[Date Prev][Date Next][Thread Prev][Thread Next][Date Index][Thread Index]
Re: Guest reboot issues since QEMU 6.0 and Linux 5.11
|
From: |
Fiona Ebner |
|
Subject: |
Re: Guest reboot issues since QEMU 6.0 and Linux 5.11 |
|
Date: |
Fri, 22 Jul 2022 14:28:27 +0200 |
|
User-agent: |
Mozilla/5.0 (X11; Linux x86_64; rv:91.0) Gecko/20100101 Thunderbird/91.11.0 |
Am 21.07.22 um 17:51 schrieb Maxim Levitsky:
> On Thu, 2022-07-21 at 14:49 +0200, Fabian Ebner wrote:
>> Hi,
>> since about half a year ago, we're getting user reports about guest
>> reboot issues with KVM/QEMU[0].
>>
>> The most common scenario is a Windows Server VM (2012R2/2016/2019,
>> UEFI/OVMF and SeaBIOS) getting stuck during the screen with the Windows
>> logo and the spinning circles after a reboot was triggered from within
>> the guest. Quitting the kvm process and booting with a fresh instance
>> works. The issue seems to become more likely, the longer the kvm
>> instance runs.
>>
>> We did not get such reports while we were providing Linux 5.4 and QEMU
>> 5.2.0, but we do with Linux 5.11/5.13/5.15 and QEMU 6.x.
>>
>> I'm just wondering if anybody has seen this issue before or might have a
>> hunch what it's about? Any tips on what to look out for when debugging
>> are also greatly appreciated!
>>
>> We do have debug access to a user's test VM and the VM state was saved
>> before a problematic reboot, but I can't modify the host system there.

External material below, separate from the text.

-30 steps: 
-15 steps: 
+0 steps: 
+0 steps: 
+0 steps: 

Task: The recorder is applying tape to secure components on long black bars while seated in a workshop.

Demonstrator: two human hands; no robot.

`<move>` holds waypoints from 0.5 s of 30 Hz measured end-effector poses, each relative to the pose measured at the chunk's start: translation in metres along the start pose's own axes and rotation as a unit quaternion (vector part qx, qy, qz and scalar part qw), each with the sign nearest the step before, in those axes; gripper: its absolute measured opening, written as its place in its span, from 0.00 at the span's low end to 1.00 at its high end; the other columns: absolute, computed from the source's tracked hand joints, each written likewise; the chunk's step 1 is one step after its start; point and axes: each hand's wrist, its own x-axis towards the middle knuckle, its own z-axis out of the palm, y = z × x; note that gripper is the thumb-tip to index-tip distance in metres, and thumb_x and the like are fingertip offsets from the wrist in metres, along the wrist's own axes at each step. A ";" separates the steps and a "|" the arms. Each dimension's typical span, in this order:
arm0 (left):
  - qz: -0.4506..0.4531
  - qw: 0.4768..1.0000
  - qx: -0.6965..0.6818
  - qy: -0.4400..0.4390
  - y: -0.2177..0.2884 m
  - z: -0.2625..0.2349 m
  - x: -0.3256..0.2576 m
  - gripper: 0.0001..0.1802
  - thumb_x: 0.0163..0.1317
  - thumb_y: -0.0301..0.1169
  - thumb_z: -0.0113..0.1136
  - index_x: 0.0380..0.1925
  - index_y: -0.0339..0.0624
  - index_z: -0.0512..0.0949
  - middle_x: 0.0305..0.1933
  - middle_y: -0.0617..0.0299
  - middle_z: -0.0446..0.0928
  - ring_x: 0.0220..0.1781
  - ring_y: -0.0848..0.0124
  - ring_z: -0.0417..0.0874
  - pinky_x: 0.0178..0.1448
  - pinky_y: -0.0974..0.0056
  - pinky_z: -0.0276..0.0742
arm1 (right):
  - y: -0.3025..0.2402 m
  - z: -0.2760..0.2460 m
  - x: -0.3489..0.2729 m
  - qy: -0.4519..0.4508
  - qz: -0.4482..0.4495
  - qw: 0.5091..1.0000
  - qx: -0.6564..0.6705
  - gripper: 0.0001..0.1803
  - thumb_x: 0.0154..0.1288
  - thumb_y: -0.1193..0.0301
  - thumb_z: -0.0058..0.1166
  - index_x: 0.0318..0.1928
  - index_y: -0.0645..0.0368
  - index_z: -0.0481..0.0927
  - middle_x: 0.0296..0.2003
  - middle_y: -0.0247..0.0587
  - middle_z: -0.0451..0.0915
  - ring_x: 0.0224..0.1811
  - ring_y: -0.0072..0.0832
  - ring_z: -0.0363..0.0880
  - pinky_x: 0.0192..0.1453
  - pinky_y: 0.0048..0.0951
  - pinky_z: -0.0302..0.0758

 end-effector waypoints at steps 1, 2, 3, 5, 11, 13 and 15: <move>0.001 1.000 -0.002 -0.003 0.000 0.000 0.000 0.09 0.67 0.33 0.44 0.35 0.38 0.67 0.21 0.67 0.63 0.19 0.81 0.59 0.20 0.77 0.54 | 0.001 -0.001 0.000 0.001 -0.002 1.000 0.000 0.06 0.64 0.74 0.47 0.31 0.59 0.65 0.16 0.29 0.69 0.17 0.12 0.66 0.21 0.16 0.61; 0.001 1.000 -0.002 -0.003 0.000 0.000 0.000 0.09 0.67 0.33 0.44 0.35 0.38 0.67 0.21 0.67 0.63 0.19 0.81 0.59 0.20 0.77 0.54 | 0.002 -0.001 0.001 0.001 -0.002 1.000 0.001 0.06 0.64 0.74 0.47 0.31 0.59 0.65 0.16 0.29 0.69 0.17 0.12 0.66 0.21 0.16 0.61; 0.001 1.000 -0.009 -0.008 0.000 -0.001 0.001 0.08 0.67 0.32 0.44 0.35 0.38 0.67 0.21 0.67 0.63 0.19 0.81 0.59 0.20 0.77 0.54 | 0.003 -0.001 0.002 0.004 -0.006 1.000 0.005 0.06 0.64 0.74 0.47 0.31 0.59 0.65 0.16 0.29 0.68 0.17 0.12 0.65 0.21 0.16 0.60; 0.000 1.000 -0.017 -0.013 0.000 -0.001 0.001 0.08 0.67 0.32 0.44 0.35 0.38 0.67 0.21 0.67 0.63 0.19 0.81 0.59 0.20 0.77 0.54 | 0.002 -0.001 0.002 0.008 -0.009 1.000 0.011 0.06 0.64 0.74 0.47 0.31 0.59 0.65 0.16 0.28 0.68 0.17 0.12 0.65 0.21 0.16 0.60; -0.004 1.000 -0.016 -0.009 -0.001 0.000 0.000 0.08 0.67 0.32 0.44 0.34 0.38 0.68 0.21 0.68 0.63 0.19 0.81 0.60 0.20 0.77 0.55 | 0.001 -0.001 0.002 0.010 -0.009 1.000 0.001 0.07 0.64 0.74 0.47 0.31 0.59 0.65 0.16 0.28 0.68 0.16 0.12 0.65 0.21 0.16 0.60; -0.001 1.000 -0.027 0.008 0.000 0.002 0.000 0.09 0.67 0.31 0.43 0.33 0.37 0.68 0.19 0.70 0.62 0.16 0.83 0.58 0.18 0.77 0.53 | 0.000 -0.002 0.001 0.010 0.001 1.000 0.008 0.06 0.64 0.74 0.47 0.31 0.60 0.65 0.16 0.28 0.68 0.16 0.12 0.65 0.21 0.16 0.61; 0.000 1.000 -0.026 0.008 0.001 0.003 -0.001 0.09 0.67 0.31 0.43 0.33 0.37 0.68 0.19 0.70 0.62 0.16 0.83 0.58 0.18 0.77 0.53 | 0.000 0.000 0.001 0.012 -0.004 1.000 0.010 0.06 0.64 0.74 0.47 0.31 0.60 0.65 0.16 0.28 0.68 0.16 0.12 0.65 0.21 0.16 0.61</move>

>> AFAICT QEMU just executes guest code as usual, but I'm really not sure
>> what to look out for.
>>
>> That VM has CPU type host, and a colleague did have a similar enough CPU
>> to load the VM state, but for him, the reboot went through normally. On
>> the user's system, it triggers consistently after loading the VM state
>> and rebooting.
>>
>> So unfortunately, we didn't manage to reproduce the issue locally yet.

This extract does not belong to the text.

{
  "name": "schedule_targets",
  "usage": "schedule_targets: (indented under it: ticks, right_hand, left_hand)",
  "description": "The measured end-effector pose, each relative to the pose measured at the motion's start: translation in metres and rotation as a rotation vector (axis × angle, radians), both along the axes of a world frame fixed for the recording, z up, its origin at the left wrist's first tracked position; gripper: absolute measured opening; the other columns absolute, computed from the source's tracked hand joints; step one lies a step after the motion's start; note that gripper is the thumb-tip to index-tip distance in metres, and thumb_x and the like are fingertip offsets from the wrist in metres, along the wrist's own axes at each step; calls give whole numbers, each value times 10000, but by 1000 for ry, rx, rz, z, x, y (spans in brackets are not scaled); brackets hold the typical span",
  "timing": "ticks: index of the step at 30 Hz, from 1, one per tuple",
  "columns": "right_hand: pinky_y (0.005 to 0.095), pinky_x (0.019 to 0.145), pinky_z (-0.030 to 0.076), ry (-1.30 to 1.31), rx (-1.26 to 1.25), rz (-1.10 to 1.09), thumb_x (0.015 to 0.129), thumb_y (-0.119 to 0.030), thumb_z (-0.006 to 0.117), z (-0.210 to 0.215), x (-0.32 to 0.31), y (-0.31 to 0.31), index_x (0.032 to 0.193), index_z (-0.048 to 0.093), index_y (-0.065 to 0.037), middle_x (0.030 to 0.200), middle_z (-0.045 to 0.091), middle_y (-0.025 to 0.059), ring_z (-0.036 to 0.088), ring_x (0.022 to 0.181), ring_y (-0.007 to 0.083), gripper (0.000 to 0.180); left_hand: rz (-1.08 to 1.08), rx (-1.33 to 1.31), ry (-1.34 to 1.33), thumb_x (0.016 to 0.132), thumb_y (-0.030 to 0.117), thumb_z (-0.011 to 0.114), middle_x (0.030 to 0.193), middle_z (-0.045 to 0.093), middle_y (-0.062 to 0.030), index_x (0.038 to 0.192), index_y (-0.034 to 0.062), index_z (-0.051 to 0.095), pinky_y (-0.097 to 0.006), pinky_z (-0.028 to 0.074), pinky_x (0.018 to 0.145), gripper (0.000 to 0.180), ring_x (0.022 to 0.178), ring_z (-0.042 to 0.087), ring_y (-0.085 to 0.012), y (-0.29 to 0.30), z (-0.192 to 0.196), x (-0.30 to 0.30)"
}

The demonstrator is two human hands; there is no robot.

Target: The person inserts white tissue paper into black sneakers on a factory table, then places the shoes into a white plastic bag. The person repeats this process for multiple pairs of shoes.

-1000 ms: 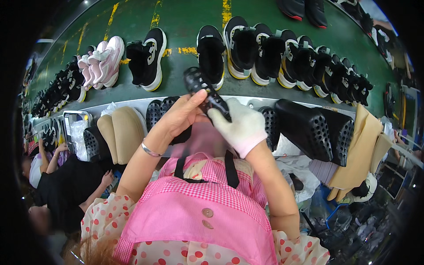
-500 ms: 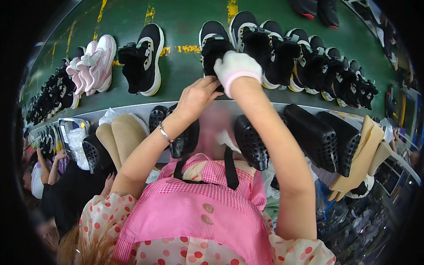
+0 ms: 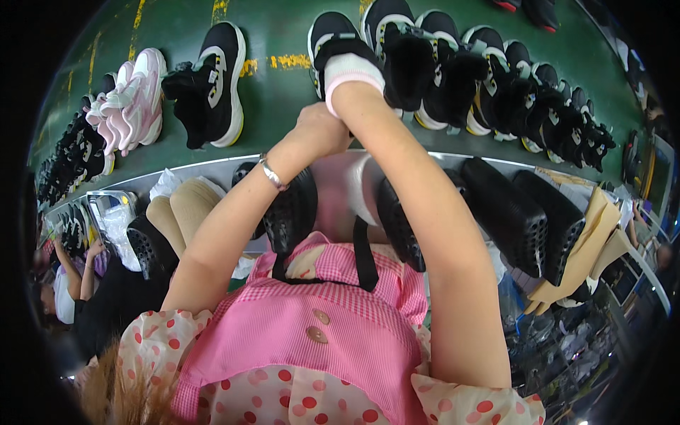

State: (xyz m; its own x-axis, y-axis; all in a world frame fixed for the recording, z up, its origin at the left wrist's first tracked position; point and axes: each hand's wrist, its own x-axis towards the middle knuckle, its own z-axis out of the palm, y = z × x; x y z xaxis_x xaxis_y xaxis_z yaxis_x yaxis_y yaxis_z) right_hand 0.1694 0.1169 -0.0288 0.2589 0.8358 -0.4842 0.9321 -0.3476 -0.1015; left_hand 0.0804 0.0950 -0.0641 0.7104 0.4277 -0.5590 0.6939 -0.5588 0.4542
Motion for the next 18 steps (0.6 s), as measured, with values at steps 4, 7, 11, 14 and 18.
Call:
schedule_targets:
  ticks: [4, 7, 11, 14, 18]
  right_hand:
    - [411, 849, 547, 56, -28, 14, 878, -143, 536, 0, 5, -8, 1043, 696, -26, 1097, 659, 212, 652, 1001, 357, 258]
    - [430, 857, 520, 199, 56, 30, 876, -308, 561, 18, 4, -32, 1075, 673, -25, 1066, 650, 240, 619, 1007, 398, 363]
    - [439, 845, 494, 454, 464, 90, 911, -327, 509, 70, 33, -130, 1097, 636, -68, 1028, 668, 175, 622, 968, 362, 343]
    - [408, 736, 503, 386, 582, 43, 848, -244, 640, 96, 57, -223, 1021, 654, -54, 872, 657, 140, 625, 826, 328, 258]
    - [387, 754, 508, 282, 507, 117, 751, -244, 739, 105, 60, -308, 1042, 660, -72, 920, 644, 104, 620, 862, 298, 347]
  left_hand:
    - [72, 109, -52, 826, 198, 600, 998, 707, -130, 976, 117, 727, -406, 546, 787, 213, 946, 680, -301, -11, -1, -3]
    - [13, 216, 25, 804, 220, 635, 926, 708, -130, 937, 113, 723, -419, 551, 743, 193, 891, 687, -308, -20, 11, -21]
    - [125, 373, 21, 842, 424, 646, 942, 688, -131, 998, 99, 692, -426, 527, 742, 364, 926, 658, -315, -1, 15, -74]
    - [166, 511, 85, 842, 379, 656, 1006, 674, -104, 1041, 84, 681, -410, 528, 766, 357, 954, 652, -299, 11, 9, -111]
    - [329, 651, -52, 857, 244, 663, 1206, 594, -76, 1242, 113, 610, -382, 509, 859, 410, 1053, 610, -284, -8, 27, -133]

>> With two other images provided by users, we ran into a boot loop, where
>> QEMU resets the CPUs and does a few KVM_RUNs before the exit reason is
>> KVM_EXIT_SHUTDOWN (which to my understanding indicates a triple fa
>> ult)
>> and then it repeats. It's not clear if the issues are related.
>
>
> Does the guest have HyperV enabled in it (that is nested virtualization?)
>
For all three machines described above
Get-WindowsOptionalFeature -Online -FeatureName Microsoft-Hyper-V
indicates that HyperV is disabled.
> Intel or AMD?
>
We do have reports for both Intel and AMD.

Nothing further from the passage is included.